Description - Colorado's Wildlife Refuges provide excellent habitat for waterfowl, other bird life and an abundance of wildlife. The refuges offer opportunities for bird-watching, viewing wildlife, and hiking.
- Alamosa, Arapahoe, Monte Vista and Rocky Mountain Arsenal National Wildlife Refuges all encompass wetlands and riparian areas, providing excellent habitat for waterfowl, other bird life and an abundance of wildlife. Rocky Mountain Arsenal National Wildlife Area, surrounded by the Denver suburbs, is one of the largest urban wildlife areas in the United States. Brown's Park provides a unique combination of: wildlife, solitude, scenery, and western history that is unmatched in the Refuge System.
Recreation - The refuges offer opportunities for bird-watching, viewing wildlife, and hiking. Some of the refuges offer fishing and hunting opportunities as well.
Climate - The climate in Colorado varies tremendously from hot dusty summer days to frigidly cold winter nights. Colorado is known for its thunderstorms which form over the Rocky Mountains and then head across the eastern plains, often reaching 10,000 feet or more in height. Lightening is a serious threat, particularly on mountain peaks, lakes and open fields. Summertime temperatures routinely reach 90 to 100 degrees on the plains and the 70 - 80 degrees in the mountains. Cool weather is always possible at night throughout Colorado, particularly at higher elevations. It is not uncommon to need both shorts and a jacket on the same day.
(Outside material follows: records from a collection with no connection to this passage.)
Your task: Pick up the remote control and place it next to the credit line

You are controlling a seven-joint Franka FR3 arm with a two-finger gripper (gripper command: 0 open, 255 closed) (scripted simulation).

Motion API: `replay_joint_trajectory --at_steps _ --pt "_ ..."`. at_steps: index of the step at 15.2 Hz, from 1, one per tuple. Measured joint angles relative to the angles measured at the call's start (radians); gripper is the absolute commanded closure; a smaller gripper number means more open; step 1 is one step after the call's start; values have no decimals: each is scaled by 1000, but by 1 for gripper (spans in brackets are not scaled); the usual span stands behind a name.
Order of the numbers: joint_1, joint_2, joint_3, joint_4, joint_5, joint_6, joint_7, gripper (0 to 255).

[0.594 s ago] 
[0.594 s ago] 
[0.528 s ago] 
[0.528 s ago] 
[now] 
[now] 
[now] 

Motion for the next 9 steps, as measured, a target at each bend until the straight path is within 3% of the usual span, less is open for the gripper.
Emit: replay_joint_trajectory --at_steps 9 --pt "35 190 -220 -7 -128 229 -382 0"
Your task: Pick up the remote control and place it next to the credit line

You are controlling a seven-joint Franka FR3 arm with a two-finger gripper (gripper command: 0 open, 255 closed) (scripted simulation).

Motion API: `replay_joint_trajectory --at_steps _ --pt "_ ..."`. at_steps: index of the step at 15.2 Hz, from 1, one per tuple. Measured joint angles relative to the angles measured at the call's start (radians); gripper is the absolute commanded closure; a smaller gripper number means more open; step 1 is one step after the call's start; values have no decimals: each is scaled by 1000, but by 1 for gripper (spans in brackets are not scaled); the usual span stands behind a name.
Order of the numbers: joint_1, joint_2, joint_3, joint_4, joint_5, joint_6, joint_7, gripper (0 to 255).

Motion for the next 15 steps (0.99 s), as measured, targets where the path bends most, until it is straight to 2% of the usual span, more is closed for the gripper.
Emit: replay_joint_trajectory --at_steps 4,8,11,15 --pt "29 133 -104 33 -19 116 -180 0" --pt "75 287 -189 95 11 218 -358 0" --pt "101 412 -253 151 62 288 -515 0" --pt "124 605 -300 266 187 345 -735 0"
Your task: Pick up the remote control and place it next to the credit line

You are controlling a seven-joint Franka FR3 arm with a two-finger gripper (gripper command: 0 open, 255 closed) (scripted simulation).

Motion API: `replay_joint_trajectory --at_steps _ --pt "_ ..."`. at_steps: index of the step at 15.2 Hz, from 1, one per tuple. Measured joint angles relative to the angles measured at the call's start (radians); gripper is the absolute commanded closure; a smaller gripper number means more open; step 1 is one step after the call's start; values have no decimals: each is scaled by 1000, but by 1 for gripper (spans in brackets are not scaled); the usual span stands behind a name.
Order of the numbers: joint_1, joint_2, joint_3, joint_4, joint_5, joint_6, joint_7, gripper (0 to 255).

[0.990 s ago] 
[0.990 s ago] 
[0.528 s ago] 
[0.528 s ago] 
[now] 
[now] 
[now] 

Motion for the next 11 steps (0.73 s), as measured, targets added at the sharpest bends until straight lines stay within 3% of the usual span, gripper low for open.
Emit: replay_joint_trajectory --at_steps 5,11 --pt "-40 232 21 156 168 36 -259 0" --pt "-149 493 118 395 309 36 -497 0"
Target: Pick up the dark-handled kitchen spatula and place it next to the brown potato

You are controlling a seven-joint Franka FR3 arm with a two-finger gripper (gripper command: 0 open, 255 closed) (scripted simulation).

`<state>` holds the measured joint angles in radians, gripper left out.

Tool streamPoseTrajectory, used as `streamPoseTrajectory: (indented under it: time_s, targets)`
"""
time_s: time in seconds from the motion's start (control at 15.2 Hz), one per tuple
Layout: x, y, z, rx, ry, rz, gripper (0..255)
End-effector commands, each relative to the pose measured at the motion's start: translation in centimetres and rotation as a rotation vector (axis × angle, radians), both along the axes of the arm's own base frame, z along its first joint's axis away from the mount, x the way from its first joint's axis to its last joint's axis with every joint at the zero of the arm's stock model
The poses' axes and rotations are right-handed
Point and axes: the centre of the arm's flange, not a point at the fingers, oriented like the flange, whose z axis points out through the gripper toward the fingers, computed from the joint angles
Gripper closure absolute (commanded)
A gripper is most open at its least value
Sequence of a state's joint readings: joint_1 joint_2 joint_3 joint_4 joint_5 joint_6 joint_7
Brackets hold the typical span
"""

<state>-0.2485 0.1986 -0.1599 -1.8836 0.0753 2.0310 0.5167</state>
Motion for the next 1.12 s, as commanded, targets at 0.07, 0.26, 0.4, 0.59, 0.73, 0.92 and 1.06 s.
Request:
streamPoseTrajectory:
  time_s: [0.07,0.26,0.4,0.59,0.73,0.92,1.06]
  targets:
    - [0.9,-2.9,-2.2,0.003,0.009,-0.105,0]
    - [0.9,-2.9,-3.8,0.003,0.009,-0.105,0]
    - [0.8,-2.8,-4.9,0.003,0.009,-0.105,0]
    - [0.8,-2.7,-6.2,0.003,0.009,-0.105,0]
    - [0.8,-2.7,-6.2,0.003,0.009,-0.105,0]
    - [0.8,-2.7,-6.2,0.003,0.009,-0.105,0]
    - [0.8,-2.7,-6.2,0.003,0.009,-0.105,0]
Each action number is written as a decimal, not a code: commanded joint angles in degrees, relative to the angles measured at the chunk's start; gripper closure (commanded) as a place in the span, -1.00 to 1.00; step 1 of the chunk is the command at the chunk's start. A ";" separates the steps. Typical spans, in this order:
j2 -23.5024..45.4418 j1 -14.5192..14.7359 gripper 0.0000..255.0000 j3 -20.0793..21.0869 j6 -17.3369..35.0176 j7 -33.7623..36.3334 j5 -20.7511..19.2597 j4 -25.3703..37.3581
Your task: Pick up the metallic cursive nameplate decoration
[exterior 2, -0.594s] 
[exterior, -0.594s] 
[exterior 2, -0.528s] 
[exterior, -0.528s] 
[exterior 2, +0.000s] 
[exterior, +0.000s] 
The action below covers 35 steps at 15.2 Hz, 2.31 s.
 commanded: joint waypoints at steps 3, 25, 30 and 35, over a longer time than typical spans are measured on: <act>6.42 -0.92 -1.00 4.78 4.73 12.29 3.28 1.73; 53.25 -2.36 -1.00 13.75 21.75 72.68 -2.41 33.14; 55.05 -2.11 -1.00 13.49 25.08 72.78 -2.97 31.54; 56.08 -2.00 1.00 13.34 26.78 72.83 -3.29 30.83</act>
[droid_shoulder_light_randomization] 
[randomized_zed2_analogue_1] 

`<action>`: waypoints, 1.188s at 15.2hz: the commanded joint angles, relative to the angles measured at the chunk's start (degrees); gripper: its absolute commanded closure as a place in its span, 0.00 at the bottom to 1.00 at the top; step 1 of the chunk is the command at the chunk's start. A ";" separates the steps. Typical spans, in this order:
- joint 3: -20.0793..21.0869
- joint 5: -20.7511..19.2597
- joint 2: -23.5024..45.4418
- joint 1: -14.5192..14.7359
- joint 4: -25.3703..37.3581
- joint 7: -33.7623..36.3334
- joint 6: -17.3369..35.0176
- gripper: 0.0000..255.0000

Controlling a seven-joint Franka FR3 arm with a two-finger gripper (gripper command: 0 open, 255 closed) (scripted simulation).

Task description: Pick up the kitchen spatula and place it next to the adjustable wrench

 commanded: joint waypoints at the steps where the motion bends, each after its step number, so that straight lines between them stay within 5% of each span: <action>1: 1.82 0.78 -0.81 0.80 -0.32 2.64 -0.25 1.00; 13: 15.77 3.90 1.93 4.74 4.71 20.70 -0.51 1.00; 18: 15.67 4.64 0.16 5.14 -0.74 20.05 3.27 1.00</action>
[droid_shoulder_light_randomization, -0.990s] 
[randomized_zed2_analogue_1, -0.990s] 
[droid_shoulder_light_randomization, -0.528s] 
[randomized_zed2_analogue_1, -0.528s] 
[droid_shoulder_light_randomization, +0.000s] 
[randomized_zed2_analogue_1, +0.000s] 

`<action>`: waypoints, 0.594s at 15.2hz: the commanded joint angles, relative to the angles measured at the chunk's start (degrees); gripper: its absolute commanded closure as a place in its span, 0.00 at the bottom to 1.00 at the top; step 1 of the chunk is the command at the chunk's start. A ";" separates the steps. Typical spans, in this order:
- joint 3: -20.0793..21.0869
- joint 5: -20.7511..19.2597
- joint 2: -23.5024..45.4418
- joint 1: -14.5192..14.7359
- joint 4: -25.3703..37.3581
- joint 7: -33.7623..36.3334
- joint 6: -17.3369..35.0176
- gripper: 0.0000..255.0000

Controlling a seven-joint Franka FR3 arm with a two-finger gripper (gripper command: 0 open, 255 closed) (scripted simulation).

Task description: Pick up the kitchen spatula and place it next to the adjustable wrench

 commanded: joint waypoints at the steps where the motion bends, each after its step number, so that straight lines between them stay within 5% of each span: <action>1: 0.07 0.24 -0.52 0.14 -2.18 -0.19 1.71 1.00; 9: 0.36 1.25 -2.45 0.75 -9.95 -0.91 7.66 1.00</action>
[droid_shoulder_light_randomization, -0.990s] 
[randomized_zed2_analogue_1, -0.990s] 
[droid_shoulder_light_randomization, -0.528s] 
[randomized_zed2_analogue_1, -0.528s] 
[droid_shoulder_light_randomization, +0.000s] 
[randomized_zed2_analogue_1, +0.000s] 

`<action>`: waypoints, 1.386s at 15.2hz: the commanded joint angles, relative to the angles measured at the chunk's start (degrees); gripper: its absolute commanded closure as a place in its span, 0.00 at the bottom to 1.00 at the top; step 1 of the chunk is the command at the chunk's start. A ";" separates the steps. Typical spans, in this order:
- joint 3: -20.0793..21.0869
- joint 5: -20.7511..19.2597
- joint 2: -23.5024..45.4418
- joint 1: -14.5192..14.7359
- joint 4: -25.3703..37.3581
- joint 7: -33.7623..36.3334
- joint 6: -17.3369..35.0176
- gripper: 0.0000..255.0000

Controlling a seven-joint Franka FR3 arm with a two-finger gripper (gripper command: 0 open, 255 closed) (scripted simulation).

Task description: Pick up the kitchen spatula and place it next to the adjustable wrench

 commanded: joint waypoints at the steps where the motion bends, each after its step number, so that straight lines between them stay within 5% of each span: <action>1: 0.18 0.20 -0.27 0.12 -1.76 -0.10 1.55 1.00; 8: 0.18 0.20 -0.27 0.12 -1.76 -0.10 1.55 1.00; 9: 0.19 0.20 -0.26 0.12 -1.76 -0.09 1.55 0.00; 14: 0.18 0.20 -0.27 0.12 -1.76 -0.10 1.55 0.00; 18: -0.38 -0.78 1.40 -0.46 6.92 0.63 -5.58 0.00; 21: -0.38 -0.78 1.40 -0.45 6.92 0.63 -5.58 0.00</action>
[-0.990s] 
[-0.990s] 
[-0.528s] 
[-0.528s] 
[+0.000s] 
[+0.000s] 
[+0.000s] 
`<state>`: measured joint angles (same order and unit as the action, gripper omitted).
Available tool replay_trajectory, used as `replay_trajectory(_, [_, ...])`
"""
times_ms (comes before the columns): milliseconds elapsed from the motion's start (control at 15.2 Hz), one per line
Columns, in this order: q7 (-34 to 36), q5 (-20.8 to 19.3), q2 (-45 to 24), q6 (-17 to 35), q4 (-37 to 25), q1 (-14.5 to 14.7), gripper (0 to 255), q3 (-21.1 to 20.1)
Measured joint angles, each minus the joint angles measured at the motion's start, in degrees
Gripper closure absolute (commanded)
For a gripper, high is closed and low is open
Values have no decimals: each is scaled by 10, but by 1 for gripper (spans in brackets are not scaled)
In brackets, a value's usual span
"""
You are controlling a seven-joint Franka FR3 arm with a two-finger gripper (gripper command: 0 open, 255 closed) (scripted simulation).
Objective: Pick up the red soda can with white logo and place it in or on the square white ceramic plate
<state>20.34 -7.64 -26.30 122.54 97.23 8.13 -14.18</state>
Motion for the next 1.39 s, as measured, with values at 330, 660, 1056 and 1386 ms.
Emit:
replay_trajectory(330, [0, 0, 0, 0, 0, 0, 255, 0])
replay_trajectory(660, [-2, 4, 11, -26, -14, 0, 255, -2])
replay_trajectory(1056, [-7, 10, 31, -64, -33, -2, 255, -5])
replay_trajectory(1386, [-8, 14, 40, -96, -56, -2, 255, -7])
The winter routinely brings severe winter driving conditions with icy roads and limited visibility. Temperatures range from the 40s and 50s on the plains to well below zero in the mountains. Proper winter clothing and food is necessary to avoid hypothermia and one should be prepared to spend an unexpected night out if traveling in the backcountry or on the highways.
The National Wildlife Refuges in Colorado are located primarily along the Front Range and in the San Luis Valley, with Browns Park Refuge in northwest Colorado.